Our DevTeach Experience Follow-Up
I have one more point to add in respect of our Vancouver DevTeach experience in June of this year. If you read my blog last week you will know that I had a complaint about the lack of conference materials in general and specifically that:
There was also no conference CD (though I did get an Email telling me that session materials would be downloadable from 6/18)
Well, I just downloaded the session materials for the sessions I wanted and I am seriously angry - for several reasons:
- There is no composite download. You have to go to the web site and download each sessions's materials individually. There are not even files by track - only by session. What a waste of time!
- Even the session file(s) are not consistent - some have 1 file, some have a dozen. Why couldn't the presenters have zipped their material into 1 file per session?
- On some sessions, when you try to download the file you get a "Page Not Found" error, other sessions simply have a "No materials available" message
- When you do get something it is, by and large, useless. The vast majority of "Session Materials" turn out to be just the PowerPoint Slides! The few that have anything more are simply unannotated demo files
- I spent more than an hour painstakingly downloading over 50 files, one a time, in the hope of finally getting some value - but all I have gotten are a bunch of PowerPoint slides and the odd bit of sample code
There are NO white papers! Not one! Without a white paper a session is pretty much a waste of time.
What I mean is that at the conference you attend 15+ sessions in three days - how can anyone possibly remember all the details? You NEED the white papers so that later, when you come back to review the material, or look up the details of some vaguely remembered speaker's comment, you have some chance of finding it!
In all my years as a conference speaker I have never given a session that did not include a background paper that could be used by attendees to review the session contents and give meaning and context in retrospect.

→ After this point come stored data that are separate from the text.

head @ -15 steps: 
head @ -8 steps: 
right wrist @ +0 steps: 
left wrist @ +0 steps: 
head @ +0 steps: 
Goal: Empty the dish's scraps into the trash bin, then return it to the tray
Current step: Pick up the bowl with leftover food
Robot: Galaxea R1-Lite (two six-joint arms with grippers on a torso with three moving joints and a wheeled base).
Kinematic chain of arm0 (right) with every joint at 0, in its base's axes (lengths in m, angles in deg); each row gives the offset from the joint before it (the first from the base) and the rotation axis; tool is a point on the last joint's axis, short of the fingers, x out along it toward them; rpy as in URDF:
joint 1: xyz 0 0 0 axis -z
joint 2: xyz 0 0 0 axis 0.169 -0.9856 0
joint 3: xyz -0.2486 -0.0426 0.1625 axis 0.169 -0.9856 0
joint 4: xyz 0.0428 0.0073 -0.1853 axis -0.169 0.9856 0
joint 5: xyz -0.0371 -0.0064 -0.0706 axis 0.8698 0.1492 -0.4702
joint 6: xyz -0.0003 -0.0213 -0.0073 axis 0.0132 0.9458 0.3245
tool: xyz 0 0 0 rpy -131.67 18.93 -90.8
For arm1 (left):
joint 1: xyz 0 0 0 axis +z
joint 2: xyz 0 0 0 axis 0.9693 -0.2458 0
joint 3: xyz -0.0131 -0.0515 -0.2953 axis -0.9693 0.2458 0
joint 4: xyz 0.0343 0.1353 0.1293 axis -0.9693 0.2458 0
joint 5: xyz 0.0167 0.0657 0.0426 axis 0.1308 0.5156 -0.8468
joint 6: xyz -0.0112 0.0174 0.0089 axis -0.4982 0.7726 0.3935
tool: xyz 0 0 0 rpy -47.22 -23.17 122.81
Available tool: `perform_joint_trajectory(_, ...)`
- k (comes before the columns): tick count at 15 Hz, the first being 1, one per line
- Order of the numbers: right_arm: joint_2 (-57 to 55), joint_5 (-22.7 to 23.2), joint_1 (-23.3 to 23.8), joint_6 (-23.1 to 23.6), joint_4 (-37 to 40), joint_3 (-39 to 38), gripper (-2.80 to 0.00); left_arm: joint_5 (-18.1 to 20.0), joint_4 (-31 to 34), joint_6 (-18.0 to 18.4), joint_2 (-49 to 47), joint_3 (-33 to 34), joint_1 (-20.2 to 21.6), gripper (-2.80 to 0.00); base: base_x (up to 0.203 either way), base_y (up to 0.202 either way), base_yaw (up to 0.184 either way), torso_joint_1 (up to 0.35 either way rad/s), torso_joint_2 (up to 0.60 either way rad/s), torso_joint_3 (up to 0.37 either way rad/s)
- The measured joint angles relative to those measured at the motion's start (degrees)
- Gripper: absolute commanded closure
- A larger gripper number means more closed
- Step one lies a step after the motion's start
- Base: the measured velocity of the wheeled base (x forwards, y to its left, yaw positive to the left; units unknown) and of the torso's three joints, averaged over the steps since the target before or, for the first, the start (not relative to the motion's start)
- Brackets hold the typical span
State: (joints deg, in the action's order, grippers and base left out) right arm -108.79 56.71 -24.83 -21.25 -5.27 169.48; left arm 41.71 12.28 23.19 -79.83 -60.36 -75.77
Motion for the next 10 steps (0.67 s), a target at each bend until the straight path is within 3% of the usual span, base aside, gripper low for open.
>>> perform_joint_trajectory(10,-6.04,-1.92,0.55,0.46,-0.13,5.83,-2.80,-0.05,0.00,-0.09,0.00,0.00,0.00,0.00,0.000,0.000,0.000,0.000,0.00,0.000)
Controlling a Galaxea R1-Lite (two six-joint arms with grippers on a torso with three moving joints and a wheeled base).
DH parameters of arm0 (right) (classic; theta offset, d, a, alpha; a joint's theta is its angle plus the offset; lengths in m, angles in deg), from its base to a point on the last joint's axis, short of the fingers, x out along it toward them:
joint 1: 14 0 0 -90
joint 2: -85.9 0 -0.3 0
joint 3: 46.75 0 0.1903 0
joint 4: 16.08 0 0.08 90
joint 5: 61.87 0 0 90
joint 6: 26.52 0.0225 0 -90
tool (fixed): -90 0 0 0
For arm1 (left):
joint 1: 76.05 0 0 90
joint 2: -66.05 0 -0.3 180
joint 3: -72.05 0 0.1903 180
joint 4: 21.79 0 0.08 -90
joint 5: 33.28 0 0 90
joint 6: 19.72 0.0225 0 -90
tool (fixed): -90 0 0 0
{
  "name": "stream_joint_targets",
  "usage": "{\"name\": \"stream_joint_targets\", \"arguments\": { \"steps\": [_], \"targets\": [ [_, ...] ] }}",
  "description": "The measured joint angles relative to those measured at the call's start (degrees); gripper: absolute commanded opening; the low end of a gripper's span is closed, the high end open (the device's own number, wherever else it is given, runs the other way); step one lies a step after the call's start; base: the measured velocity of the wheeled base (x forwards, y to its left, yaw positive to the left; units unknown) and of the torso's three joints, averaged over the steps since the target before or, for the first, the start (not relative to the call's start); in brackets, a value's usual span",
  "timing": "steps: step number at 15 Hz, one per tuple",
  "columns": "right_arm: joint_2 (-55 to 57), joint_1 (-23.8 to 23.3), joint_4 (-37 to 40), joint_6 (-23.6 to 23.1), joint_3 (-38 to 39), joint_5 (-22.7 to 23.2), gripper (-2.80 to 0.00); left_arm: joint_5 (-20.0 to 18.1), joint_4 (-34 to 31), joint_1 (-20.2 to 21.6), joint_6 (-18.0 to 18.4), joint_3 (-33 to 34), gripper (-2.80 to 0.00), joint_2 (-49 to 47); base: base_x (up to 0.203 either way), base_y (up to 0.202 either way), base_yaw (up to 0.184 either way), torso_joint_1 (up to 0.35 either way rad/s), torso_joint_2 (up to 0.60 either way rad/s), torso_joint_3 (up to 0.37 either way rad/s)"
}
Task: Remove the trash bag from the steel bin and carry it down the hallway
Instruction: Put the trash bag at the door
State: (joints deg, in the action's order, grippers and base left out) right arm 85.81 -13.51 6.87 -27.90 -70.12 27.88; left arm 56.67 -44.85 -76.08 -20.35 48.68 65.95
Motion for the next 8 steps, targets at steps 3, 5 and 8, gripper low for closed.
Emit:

In fact I have never heard of a conference where the submission of a white paper was not part of the requirements for speakers (and I even have known cases where failure to submit a paper meant you didn't speak at all and that you were dropped from the list!)
How can a conference organization be so appallingly dismissive of their attendees?
I really feel we were ripped off from A-Z by this conference and I have already said that we would probably not attend another DevTeach - now I am sure we won't.
In fact, nothing on earth would persuade me to attend another DevTeach and unless you especially like to waste money, I strongly urge you to try another conference where, perhaps, your money and time are appreciated sufficiently by the organizers that they will make a token effort to ensure that you get reasonable value.
The one thing this has experience has taught me is that DevTeach does NOT deliver value by any reasonable measure.